## What to produce
All lines before the one containing "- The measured", plus that line itself, are to be printed exactly as they appear below.

## Dataset excerpt
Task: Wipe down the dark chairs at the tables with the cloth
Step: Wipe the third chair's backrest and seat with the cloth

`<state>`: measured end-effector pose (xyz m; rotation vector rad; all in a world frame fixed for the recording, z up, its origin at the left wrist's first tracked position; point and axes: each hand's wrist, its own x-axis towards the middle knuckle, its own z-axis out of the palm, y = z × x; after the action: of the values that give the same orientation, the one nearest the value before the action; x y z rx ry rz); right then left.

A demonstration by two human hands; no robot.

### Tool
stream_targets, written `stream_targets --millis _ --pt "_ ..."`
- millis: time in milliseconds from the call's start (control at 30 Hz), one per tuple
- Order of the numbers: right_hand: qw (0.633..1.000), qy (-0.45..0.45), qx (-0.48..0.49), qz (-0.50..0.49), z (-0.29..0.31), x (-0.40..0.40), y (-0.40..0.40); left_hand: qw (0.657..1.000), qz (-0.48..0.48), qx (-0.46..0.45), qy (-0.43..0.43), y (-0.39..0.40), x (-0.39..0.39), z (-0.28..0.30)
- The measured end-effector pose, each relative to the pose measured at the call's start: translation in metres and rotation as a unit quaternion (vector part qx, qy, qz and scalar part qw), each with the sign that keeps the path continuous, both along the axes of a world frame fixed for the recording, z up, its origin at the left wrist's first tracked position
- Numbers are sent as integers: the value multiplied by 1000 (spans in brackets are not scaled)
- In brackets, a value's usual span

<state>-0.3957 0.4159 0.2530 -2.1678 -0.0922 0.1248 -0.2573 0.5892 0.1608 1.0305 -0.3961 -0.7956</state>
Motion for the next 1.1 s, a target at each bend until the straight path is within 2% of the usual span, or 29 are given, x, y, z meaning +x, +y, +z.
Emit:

## Answer section
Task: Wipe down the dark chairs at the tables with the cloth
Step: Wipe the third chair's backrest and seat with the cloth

`<state>`: measured end-effector pose (xyz m; rotation vector rad; all in a world frame fixed for the recording, z up, its origin at the left wrist's first tracked position; point and axes: each hand's wrist, its own x-axis towards the middle knuckle, its own z-axis out of the palm, y = z × x; after the action: of the values that give the same orientation, the one nearest the value before the action; x y z rx ry rz); right then left.

A demonstration by two human hands; no robot.

### Tool
stream_targets, written `stream_targets --millis _ --pt "_ ..."`
- millis: time in milliseconds from the call's start (control at 30 Hz), one per tuple
- Order of the numbers: right_hand: qw (0.633..1.000), qy (-0.45..0.45), qx (-0.48..0.49), qz (-0.50..0.49), z (-0.29..0.31), x (-0.40..0.40), y (-0.40..0.40); left_hand: qw (0.657..1.000), qz (-0.48..0.48), qx (-0.46..0.45), qy (-0.43..0.43), y (-0.39..0.40), x (-0.39..0.39), z (-0.28..0.30)
- The measured end-effector pose, each relative to the pose measured at the call's start: translation in metres and rotation as a unit quaternion (vector part qx, qy, qz and scalar part qw), each with the sign that keeps the path continuous, both along the axes of a world frame fixed for the recording, z up, its origin at the left wrist's first tracked position

This completes the answer to the exercise.